TASK REQUIREMENTS:
Lines holding the string "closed" in the listing below are to be copied.

MATERIAL FOR THE TASK:
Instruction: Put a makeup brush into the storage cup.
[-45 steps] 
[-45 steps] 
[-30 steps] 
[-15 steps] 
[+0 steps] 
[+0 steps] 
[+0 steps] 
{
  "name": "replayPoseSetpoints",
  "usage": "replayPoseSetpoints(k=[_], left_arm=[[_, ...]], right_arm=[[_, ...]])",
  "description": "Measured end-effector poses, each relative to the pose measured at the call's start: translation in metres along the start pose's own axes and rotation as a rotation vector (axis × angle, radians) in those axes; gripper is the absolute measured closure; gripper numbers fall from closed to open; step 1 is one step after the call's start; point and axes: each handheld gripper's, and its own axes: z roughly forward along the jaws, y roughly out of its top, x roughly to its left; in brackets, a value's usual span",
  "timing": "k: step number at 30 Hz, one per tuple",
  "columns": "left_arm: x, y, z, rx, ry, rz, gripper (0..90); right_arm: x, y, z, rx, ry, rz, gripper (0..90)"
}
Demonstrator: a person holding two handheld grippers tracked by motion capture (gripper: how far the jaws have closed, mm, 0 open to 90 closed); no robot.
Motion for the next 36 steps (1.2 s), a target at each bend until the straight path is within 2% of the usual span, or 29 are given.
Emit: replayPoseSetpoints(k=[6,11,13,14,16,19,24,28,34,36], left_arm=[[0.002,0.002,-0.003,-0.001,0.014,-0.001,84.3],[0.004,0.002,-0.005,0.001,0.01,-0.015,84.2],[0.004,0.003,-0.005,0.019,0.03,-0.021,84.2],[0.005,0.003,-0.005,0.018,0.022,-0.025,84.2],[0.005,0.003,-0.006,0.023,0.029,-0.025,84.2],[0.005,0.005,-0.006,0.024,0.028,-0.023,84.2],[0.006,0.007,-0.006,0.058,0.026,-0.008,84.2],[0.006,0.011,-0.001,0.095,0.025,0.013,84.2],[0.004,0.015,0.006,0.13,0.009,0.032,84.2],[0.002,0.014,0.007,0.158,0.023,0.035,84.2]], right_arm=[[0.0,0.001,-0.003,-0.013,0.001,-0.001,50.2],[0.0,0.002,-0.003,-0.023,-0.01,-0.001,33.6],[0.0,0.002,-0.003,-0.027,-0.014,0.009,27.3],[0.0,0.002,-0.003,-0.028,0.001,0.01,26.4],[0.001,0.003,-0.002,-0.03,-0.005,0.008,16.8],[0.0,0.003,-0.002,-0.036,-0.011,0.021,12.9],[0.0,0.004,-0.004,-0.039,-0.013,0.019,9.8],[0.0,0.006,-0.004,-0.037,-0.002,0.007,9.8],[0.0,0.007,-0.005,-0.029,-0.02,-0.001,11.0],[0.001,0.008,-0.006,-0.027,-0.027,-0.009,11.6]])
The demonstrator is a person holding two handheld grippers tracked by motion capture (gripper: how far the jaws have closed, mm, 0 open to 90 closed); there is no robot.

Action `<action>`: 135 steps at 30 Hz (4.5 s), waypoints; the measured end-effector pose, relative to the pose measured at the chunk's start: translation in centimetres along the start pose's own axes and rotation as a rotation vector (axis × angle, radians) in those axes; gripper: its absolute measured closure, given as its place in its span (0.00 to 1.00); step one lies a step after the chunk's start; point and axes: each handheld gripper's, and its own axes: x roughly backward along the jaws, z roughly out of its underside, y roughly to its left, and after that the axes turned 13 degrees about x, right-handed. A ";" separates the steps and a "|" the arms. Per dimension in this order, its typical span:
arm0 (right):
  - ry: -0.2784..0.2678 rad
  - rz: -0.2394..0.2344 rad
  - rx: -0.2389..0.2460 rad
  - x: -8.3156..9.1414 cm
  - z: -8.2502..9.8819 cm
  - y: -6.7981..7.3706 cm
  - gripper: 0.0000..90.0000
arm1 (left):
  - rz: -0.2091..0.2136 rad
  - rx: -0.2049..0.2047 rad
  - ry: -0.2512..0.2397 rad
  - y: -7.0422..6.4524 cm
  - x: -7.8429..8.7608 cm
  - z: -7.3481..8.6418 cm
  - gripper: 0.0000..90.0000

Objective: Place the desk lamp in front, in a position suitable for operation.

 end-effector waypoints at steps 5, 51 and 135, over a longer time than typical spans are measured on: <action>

EXERCISE ANSWER:
  "description": "Measured end-effector poses, each relative to the pose measured at the call's start: translation in metres along the start pose's own axes and rotation as a rotation vector (axis × angle, radians) in those axes; gripper is the absolute measured closure; gripper numbers fall from closed to open; step 1 is one step after the call's start; point and axes: each handheld gripper's, and its own axes: z roughly forward along the jaws, y roughly out of its top, x roughly to its left; in brackets, a value's usual span",
Demonstrator: a person holding two handheld grippers tracked by motion capture (gripper: how far the jaws have closed, mm, 0 open to 90 closed); no robot.
The demonstrator is a person holding two handheld grippers tracked by motion capture (gripper: how far the jaws have closed, mm, 0 open to 90 closed); there is no robot.

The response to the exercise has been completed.